Pandas Column based on values in other columns - python

Basically, I would like to fill in column Discount_Sub_Dpt with 'Yes' or 'No' depending on if there is a Discount for that Sub_Dpt for that week EXCLUDING the product on which that row lands (for instance I don't want any of the A rows to consider whether there is a Discount for that week for A but rather only for the products in that sub department(in most cases there is more than one other product).
I have tried using groupby with Sub_Dpt and Week to no avail.
Does anyone know how to solve this issue?
The Yellow column is obviously the desired outcome from the code.
Here is some of the code I have used, I am trying to create the column first and then update the values (but it could all potentially be wrong) (also I intentionally named the data frame df1):
df1['Discount_Sub_Dpt'] = np.where((df1['Discount']=='Yes'),'Yes','No')
grps = []
grps.append(df1.Sub_Dpt.unique())
for x in grps:
x = str(x)
yes_weeks = df1.loc[(df1.Discount_SubDpt == 'Yes') & (df1.Sub_Dpt_Description == x),'Week'].unique()
df1.loc[df1['Week'].isin(yes_weeks) & df1['Sub_Dpt_Description'] == x, 'Discount_SubDpt'] = 'Yes'

Ok, the following is a bit crazy, but it works pretty nicely, so listen up.
First, we are going to build a NetworkX graph as follows.
import networkx as nx
import numpy as np
import pandas as pd
G = nx.Graph()
Prods = df.Product.unique()
G.add_nodes_from(Prods)
We now add edges between our nodes (which are all of the products) whenever they belong to the same sub_dpt. In this case, since A and B share a dept, and C and D, do, we add edges AB and CD. If we had ABC in the same department, we would add AB, AC, BC. Confusing, I know, but just trust me on this one.
G.add_edges_from([('A','B'),('C','D')])
Now comes the fun part.
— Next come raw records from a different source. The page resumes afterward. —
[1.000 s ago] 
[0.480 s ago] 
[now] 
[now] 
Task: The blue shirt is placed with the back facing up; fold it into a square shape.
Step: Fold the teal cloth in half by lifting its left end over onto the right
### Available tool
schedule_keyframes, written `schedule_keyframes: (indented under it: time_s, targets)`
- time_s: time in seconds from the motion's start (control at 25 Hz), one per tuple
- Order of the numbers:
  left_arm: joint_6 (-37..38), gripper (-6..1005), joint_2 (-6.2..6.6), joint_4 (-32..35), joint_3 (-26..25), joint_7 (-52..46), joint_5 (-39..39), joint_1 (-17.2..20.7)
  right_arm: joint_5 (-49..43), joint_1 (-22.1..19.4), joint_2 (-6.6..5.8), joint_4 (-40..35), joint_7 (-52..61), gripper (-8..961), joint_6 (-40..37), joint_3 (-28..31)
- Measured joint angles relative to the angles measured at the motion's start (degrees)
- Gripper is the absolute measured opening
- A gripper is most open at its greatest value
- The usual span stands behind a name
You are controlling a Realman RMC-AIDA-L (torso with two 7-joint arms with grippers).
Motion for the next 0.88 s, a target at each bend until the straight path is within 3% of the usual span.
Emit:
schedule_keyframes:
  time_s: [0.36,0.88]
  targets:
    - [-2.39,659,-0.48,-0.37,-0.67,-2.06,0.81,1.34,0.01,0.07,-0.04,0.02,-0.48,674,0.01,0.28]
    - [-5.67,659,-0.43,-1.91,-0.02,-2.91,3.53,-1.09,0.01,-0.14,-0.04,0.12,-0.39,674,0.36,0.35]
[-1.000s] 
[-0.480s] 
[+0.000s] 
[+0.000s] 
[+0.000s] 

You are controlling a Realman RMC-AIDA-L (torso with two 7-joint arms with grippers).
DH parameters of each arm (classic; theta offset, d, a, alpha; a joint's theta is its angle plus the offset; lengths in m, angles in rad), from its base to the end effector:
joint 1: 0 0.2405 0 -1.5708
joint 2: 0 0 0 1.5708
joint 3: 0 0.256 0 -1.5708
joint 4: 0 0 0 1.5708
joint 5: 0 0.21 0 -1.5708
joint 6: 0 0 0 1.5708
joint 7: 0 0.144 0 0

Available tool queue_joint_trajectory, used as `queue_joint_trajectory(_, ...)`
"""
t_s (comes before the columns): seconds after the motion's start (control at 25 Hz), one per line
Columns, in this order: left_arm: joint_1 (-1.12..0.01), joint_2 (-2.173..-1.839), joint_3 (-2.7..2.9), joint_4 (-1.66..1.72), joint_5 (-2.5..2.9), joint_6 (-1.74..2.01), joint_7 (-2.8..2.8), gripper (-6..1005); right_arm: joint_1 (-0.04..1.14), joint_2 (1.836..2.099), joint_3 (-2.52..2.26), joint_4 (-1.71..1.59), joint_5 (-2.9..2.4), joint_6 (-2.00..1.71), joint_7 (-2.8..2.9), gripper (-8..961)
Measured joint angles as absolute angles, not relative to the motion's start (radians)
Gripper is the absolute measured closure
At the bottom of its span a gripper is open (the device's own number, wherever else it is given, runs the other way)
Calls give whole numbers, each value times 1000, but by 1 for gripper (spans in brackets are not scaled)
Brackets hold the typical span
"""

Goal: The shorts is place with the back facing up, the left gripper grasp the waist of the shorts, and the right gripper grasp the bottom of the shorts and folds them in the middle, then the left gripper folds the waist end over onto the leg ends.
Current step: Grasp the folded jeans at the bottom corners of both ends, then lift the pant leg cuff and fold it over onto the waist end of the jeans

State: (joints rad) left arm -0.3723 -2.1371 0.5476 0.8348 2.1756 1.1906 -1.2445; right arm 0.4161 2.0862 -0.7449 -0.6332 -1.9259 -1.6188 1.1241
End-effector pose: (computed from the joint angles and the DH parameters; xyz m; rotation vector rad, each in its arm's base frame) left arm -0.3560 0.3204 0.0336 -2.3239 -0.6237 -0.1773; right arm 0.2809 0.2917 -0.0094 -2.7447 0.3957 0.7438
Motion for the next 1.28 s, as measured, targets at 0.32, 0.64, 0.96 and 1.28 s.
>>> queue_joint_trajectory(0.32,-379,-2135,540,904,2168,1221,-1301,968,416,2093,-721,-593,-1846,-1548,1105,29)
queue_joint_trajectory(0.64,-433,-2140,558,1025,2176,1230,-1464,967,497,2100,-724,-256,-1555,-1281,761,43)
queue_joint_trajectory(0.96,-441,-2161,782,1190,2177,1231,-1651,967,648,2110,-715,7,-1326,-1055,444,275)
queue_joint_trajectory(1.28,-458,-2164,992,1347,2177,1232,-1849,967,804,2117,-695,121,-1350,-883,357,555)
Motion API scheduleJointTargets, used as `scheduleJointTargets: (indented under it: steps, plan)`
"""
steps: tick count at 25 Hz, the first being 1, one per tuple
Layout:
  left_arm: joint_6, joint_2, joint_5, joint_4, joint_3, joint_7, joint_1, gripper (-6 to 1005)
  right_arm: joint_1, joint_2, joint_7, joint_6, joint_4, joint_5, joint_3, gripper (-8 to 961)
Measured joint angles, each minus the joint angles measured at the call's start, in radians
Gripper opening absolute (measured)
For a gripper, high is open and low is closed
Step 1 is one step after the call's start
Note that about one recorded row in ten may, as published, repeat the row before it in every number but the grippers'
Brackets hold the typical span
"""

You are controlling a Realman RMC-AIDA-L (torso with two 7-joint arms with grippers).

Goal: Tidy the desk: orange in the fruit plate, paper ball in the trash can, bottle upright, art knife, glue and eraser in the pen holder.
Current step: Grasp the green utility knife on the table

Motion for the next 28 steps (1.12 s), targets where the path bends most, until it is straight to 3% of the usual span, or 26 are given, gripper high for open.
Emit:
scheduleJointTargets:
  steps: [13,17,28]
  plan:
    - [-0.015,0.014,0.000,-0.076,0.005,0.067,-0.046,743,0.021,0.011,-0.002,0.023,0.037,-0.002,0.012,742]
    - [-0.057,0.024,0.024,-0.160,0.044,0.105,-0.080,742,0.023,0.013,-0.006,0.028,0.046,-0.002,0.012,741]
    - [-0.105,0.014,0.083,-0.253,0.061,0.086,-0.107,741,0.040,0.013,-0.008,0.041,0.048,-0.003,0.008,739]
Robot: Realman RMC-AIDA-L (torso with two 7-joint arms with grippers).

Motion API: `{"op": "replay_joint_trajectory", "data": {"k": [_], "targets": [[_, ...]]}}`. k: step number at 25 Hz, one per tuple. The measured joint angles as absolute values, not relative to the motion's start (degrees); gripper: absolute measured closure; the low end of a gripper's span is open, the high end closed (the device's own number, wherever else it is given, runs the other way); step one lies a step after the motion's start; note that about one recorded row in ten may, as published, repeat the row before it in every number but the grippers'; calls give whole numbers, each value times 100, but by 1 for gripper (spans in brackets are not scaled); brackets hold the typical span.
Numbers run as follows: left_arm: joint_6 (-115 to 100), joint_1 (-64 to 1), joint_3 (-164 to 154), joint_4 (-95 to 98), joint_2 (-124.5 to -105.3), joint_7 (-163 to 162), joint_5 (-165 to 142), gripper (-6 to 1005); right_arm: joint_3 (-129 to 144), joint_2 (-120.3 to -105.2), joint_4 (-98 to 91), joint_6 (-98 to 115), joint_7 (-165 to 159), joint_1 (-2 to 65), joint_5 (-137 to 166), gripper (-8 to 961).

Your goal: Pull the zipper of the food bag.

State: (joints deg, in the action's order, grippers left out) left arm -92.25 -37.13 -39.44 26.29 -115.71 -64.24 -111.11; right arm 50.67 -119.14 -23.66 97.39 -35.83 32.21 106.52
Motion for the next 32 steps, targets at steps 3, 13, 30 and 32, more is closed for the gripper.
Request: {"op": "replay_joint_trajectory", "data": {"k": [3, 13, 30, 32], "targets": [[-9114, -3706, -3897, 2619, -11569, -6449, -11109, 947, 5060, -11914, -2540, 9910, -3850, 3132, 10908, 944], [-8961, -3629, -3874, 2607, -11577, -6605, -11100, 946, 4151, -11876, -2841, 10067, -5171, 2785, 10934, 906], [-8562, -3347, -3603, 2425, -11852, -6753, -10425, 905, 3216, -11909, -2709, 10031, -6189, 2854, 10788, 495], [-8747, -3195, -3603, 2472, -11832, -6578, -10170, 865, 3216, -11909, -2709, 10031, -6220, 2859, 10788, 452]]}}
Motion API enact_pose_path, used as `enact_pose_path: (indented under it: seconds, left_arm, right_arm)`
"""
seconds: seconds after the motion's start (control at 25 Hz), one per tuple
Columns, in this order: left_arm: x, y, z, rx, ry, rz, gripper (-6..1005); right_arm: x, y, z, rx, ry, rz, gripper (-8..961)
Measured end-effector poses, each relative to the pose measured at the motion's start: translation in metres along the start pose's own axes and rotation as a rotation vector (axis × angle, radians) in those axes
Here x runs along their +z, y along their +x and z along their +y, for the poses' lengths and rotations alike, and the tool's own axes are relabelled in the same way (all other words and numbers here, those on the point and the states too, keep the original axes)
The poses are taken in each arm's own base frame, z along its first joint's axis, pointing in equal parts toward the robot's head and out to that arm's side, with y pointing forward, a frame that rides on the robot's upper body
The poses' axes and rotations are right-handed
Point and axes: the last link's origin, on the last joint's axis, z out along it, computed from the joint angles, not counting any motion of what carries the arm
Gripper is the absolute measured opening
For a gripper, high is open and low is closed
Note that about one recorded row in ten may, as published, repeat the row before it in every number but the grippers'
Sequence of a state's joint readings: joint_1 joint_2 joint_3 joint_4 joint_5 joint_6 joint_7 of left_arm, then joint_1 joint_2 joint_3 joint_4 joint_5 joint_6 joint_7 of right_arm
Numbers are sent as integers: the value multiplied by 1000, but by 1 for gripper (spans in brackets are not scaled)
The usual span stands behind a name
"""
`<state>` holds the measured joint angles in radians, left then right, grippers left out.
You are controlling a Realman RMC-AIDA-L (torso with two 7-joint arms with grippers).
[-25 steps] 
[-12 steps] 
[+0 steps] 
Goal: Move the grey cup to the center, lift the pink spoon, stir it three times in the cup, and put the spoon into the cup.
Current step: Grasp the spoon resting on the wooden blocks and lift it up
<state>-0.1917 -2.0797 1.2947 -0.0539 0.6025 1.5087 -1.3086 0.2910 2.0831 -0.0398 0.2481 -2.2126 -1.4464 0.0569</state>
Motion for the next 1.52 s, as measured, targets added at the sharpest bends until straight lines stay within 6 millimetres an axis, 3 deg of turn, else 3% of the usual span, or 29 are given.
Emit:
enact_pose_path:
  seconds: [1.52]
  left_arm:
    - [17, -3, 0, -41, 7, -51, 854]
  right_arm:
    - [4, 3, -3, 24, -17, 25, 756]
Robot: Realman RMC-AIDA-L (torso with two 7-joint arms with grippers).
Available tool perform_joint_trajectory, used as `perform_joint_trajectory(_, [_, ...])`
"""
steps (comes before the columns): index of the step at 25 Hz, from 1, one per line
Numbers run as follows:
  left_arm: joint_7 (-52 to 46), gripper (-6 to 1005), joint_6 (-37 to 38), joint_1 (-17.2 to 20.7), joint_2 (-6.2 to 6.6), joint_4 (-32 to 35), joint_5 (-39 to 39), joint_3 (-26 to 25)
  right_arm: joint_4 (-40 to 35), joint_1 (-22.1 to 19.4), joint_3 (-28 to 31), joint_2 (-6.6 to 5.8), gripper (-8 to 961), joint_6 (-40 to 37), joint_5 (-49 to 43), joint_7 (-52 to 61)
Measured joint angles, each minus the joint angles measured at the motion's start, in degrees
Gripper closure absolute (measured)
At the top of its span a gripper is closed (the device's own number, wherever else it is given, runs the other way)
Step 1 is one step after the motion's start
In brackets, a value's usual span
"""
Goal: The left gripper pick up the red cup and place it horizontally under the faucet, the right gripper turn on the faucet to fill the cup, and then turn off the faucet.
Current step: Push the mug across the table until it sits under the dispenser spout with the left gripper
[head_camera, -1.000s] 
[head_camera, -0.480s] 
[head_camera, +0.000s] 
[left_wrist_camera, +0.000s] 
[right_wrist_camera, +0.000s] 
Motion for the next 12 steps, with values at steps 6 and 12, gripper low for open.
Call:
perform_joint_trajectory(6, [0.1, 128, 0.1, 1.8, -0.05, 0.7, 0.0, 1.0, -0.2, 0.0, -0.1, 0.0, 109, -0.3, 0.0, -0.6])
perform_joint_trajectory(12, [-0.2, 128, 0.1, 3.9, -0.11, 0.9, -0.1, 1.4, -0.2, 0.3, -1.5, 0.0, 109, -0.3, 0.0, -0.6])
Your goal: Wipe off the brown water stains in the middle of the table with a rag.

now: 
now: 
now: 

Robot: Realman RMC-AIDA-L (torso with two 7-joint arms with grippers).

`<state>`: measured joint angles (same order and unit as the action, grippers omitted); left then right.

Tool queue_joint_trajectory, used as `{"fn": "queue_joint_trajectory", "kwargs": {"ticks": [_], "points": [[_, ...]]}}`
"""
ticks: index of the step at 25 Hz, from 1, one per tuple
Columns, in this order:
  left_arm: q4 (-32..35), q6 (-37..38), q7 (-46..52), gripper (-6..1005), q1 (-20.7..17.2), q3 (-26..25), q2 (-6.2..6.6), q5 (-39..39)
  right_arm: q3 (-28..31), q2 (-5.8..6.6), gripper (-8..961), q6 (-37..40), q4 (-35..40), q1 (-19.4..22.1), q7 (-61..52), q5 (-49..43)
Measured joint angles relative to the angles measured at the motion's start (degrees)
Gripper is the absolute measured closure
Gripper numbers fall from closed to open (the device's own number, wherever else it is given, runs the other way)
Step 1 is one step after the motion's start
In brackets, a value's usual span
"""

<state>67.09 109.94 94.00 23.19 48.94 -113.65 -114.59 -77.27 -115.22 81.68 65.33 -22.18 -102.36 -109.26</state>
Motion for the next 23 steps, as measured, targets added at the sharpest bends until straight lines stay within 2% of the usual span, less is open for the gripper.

We need to convert your Discount column from Yes/No to 1/0.
df['Disc2']=np.nan
df.loc[df['Discount']=='Yes','Disc2']=1
df.loc[df['Discount']=='No','Disc2']=0
Now we pivot the data
tab = df.pivot(index = 'Week',columns='Product',values = 'Disc2')
And now, we do this
tab = pd.DataFrame(np.dot(tab,nx.adjacency_matrix(G,Prods).todense()), columns=Prods,index=df.Week.unique())
tab[0].astype(bool)
df = df.merge(tab.unstack().reset_index(),left_on=['Product','Week'],right_on=['level_0','level_1'])
df['Discount_Sub_Dpt']=df[0]
print(df[['Product','Week','Sub_Dpt','Discount','Discount_Sub_Dpt']])
You may ask, why go through this trouble? Well, two reasons. First, its far more stable. The other answers can't handle all possible cases of your problem. Second, it's much faster than the other solutions. I hope this helped!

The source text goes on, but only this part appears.